January 31, 2010

Dr. Emily Oken
Assistant Professor of Population Medicine
Harvard Medical School
25 Shattuck Street
Boston, MA 02115

Dear Professor Oken:

Population Medicine is a new concept for me, but I found your name while looking into the fact that the average baby weight in the United States has been falling for a few years, and your department mission statement includes, “Using evidence to build a sound health policy.”  So here goes with some evidence.   

You are aware that babies are getting smaller, and I am quite sure you are aware that fertility is in decline.  There has been some recovery recently but still not up to replacement levels.  Less well documented so far as I know is an increase in hypospadius, decrease in penis size, falling sperm counts, increasing prematurity and increasing maternal deaths at childbirth.  I lump these all under declining fertility.  The question is the cause.  I saw a TV show the other night – Demographic Winter – which was hardly a peer reviewed journal article, but which did boast a number of authorities.  There was an unattributed statement that fertility is falling even in Africa and that 43 percent of the decline is due to birth control.  That leaves 57 percent unaccounted for.  The flame retardants in California may be affecting fertility, but I doubt that holds in most of Africa.

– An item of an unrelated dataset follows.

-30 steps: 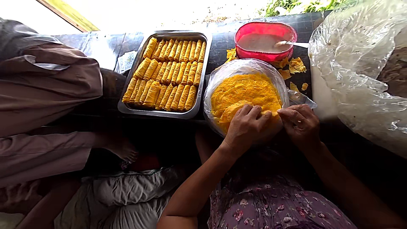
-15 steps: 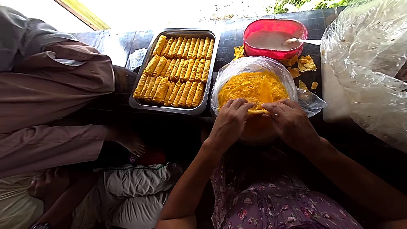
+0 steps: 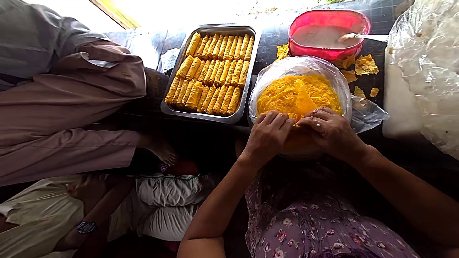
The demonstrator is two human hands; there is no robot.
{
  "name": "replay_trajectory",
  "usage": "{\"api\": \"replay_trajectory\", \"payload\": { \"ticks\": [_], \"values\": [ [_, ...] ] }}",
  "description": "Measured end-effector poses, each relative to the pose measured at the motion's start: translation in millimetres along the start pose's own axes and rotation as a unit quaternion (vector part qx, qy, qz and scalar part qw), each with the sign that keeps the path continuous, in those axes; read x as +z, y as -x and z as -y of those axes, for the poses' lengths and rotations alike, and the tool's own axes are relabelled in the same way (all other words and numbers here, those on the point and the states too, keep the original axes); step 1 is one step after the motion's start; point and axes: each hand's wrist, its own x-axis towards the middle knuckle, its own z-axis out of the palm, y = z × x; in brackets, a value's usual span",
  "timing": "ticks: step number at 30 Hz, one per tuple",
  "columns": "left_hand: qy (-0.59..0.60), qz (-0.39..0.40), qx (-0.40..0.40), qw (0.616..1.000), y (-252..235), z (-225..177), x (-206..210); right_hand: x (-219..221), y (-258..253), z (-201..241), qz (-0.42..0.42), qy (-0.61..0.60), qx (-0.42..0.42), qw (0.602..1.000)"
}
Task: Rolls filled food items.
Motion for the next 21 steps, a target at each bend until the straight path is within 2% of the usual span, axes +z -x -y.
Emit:
{"api": "replay_trajectory", "payload": {
  "ticks": [4,11,16,21],
  "values": [
    [-0.038,-0.050,0.032,0.998,27.4,17.0,-7.2,-8.0,4.8,-1.6,0.049,0.016,-0.024,0.998],
    [-0.104,-0.106,0.014,0.989,46.1,17.9,-3.1,-4.0,-1.6,7.1,0.106,0.100,-0.050,0.988],
    [-0.077,-0.124,-0.005,0.989,37.8,10.1,-3.9,-0.7,-5.3,10.8,0.108,0.109,-0.037,0.987],
    [-0.023,-0.099,-0.025,0.994,22.1,-10.4,-6.4,-7.9,-4.2,11.8,0.064,0.069,0.011,0.996]
  ]
}}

The cause is, in fact, established in the literature.  Over a thousand studies in animals and two good ones in humans relate fertility with kinship, or with size of mating pool, which amounts to the same thing.  I have put evidence and references on the enclosed DVD.  It is only 10 minutes long.  The bottom line is that, except for high degrees of inbreeding, closer than second cousins or equivalent, the nearer the kinship of couples the more grandchildren they have.  The decline in reproductive success with decreasing kinship is very steep, so that by 6th or 7th cousins there are not enough grandchildren for replacement. 

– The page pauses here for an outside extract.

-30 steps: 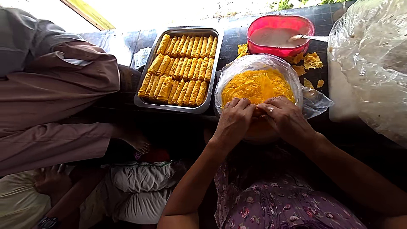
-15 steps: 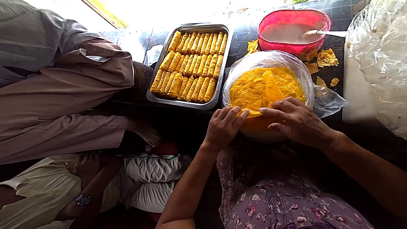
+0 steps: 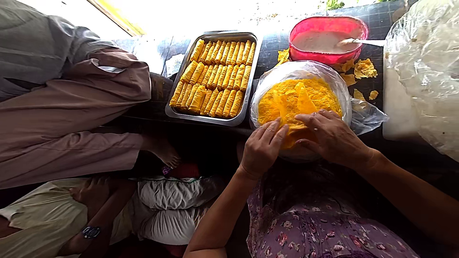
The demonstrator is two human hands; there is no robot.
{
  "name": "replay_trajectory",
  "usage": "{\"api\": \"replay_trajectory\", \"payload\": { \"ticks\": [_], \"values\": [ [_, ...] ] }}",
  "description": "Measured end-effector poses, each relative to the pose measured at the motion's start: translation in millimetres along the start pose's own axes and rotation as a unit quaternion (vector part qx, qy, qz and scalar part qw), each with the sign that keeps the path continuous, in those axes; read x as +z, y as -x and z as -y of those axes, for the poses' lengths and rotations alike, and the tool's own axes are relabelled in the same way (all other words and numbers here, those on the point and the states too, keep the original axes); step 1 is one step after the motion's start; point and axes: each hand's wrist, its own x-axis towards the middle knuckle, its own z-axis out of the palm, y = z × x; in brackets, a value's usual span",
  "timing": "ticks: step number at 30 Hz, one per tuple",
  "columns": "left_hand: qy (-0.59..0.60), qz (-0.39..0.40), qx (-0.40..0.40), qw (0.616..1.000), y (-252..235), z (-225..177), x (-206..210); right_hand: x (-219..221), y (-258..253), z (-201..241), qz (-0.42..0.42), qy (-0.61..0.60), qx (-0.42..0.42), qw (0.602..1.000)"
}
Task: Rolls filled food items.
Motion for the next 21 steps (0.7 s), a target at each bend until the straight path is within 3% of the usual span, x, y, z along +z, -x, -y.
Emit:
{"api": "replay_trajectory", "payload": {
  "ticks": [14,19,21],
  "values": [
    [0.078,0.035,0.007,0.996,-9.6,-20.1,21.5,-5.2,28.3,-23.4,-0.113,-0.082,0.016,0.990],
    [0.220,0.059,-0.102,0.968,-12.9,-16.0,17.4,-5.3,26.2,-27.4,-0.121,-0.106,0.016,0.987],
    [0.246,0.052,-0.101,0.963,-13.7,-12.5,20.1,-5.1,26.9,-28.2,-0.124,-0.110,0.016,0.986]
  ]
}}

What may be worse news is that so far as the evidence I have seen, this effect does not manifest in the first generation.  It may well be that we all are born with a fixed degree of fertility so that if one’s ancestors chose their mates poorly we cannot reverse that in a single generation by choosing them well.  In other words, for those now alive fertility is immovable.  The only way to bring it back up to survivable rates is for couples to marry those who are sufficiently kin so that the children have adequate fertility.

When I was learning to be an airplane pilot, we had the concept of being, “In front of the airplane.”  In a car you pretty much decide what you are going to do from moment to moment.  In an airplane you have to know rather far ahead what you want to happen and take action when the goal seems distant.  Getting a generation ahead of the game is a challenge for anybody, and this is particularly true when there is nothing to look at but charts and numbers. 

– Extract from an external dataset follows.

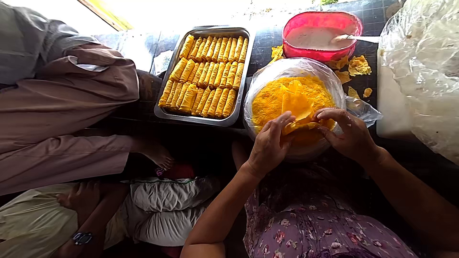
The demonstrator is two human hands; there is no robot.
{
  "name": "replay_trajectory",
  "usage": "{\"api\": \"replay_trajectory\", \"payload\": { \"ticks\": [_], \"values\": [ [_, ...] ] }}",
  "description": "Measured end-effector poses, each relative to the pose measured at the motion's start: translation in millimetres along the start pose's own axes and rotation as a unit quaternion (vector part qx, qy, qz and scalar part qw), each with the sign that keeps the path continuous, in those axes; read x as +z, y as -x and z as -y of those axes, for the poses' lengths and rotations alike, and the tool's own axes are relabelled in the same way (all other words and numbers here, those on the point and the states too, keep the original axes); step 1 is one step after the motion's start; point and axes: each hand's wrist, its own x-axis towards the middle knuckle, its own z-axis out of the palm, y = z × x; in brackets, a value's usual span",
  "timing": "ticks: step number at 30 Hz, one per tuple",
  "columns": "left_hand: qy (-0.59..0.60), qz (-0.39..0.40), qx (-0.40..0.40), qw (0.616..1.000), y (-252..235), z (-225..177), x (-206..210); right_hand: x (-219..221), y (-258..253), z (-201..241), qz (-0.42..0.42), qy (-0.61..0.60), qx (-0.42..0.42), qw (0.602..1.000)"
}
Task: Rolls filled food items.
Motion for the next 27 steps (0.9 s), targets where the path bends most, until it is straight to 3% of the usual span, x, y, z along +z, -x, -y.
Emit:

I am not sure of this.  The numbers I have been able to find are as consistent with potential recovery in the first generation as they are with potential recovery in the second generation.  Either way, time is short.  We seem to be totally sold out on the idea that “more genetic diversity is always good” despite the fact that there is not a shred of evidence to support that, once one decides not to marry a sibling, first cousin or equivalent.  (The Iceland study referenced, which has the cleanest numbers, calculated kinship by going back 10 generations and counting ancestors.  That, of course, is not possible for most of us mortals.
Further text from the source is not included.